It felt so trite that he nearly tore the note in half, but it wasn’t like he could think of anything better.
“I didn’t receive a list from you this year, and the things you want cannot come true right now.” They would be real in Building Q in nine years, on the day that silly boy from her class who gave her the doll that got her killed in the first place would save her life. “It is beyond my magic to move the time closer.”

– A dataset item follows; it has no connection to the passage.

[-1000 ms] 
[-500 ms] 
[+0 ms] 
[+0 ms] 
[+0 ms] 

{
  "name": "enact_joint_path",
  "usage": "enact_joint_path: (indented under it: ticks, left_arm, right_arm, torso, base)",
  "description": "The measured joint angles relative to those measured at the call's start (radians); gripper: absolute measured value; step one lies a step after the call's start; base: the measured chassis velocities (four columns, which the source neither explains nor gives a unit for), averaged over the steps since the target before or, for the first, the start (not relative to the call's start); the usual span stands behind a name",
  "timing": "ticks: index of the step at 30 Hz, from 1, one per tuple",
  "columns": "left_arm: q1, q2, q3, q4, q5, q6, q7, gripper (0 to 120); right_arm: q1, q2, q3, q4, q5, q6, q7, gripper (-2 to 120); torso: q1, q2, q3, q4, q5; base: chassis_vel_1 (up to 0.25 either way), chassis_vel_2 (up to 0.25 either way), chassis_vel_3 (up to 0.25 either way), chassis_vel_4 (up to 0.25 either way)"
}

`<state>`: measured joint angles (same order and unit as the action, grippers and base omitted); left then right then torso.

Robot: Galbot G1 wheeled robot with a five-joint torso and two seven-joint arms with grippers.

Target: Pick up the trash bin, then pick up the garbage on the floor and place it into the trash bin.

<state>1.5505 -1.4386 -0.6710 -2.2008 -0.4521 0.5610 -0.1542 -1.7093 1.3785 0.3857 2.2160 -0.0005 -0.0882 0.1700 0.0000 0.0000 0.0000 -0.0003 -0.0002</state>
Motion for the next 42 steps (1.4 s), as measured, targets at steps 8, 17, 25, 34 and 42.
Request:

He sighed, pushing the paper away. It was almost too late to do anything at all, and it wasn’t a proper Santa’s letter without a gift. Exasperated, he got up and shuffled into the hallway and then to the living room, where he found the completed gingerbread house sat with the Akane and Aoi gingerbread figures standing outside by the door, with no sign of his sister.
Now that he had the chance to get a good look at the gingerbread Akane, he could see that she had drawn the outfit she described to him that she would wear in Building Q. It seemed overwhelming for her to get out all at once, but she did describe the purple dress with the black pattern (looking more like blobs of icing here, but still), the striped socks and brown boots, the stripes on the sleeves and there was even a little red and blue spot on the wrist that was probably supposed to be the watch (Aoi rubbed his wrist; he could still feel his sometimes). In her hair, there was a little pin that wasn’t quite a star or a flower.
A sudden pang of guilt swept over Aoi. He tried to get Akane to think about things other than what had happened, but he probably took it too far. She did need to get things out, after all, and he was supposed to be there to listen to her. He was supposed to be a lot of things, he thought angrily as he looked down at the cookie that could crumble as easily as his sister’s life.
Suddenly, an idea came into his head. A way to show Akane that he was listening to her, that he’d seen and understood that in nine years he was going to wear a silly-looking tank-top and black pants and she was going to wear the dress with a shirt under it for some reason even though she hated being too warm and couldn’t get cold nowadays, and the whole rest of the outfit that made no sense.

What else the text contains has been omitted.